Boo-AI — Master Artificial Intelligence by Building from Scratch

Learning Objectives

By the end of this section, you will be able to:

Understand latent variable models and why direct likelihood computation is often intractable
Derive the Evidence Lower Bound (ELBO) and understand its two components: reconstruction and regularization
Apply the reparameterization trick to enable gradient-based optimization through sampling operations
Connect variational inference to diffusion models and understand how the diffusion ELBO decomposes into per-timestep terms
Implement a simple VAE in PyTorch using the ELBO objective

The Big Picture: Inference as Optimization

Variational inference emerged from a profound insight: when exact probabilistic inference is computationally intractable, we can turn inference into an optimization problem. Instead of computing the true posterior distribution exactly, we search for the best approximation from a tractable family of distributions.

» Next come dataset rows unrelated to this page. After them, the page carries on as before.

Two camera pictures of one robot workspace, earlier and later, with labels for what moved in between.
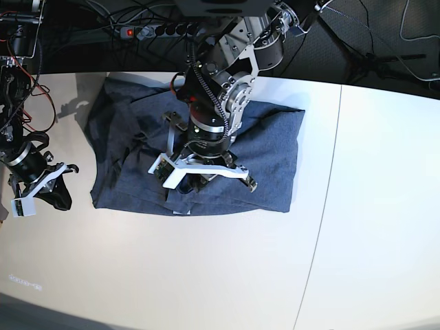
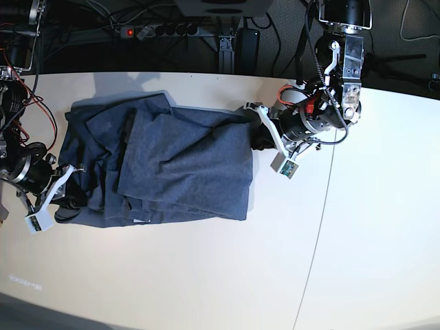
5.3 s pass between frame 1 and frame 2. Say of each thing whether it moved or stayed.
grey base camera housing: stayed
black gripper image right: moved
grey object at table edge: stayed
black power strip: stayed
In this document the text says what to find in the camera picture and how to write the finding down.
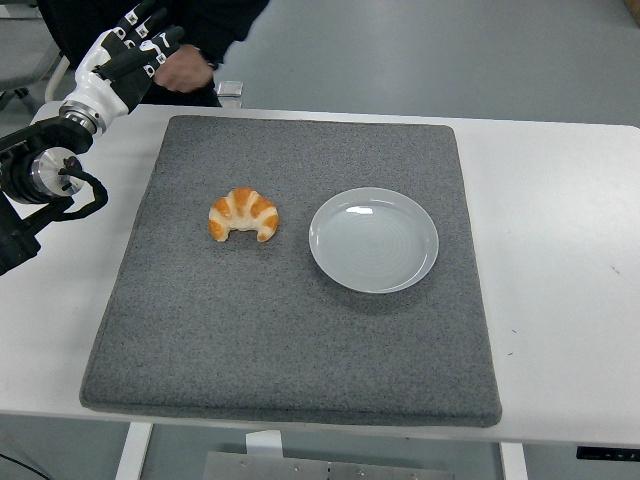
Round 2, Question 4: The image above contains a white table leg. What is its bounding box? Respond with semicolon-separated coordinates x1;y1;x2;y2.
113;422;154;480
498;442;529;480

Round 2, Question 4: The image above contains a grey chair white frame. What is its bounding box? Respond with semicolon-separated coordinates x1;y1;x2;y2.
0;0;71;114

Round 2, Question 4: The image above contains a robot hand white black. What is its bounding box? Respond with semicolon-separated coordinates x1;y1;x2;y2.
63;0;186;119

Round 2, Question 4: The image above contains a person's hand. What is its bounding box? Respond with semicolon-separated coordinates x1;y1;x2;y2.
152;43;217;94

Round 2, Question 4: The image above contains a black floor cable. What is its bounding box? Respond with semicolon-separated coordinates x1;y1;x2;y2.
0;452;32;480

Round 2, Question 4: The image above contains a small metal floor box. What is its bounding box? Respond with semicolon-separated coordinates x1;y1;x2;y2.
215;80;245;109

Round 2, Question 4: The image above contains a round grey plate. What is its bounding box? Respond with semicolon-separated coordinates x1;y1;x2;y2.
307;186;440;295

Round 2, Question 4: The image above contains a croissant bread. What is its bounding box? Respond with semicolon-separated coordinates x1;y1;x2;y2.
207;186;280;244

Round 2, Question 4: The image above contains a black table control panel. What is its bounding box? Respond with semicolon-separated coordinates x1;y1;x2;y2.
575;444;640;461

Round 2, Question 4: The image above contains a white bracket under table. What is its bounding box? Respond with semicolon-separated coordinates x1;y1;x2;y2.
244;429;285;459

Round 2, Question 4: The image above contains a person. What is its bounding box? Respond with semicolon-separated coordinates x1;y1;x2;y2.
37;0;271;109

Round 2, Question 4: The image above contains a grey felt mat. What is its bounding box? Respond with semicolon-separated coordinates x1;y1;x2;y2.
78;114;503;429

Historical Context: Variational methods have roots in physics (mean-field theory) and statistical mechanics. The application to machine learning was pioneered by researchers like Geoffrey Hinton and Michael Jordan in the 1990s. The modern era of variational inference began with Kingma and Welling's VAE paper (2013) and Rezende et al.'s work on stochastic variational inference.

The key insight is that we can convert an intractable integration problem into a tractable optimization problem. This is exactly what we need for diffusion models, where we want to learn a generative model without being able to compute exact likelihoods.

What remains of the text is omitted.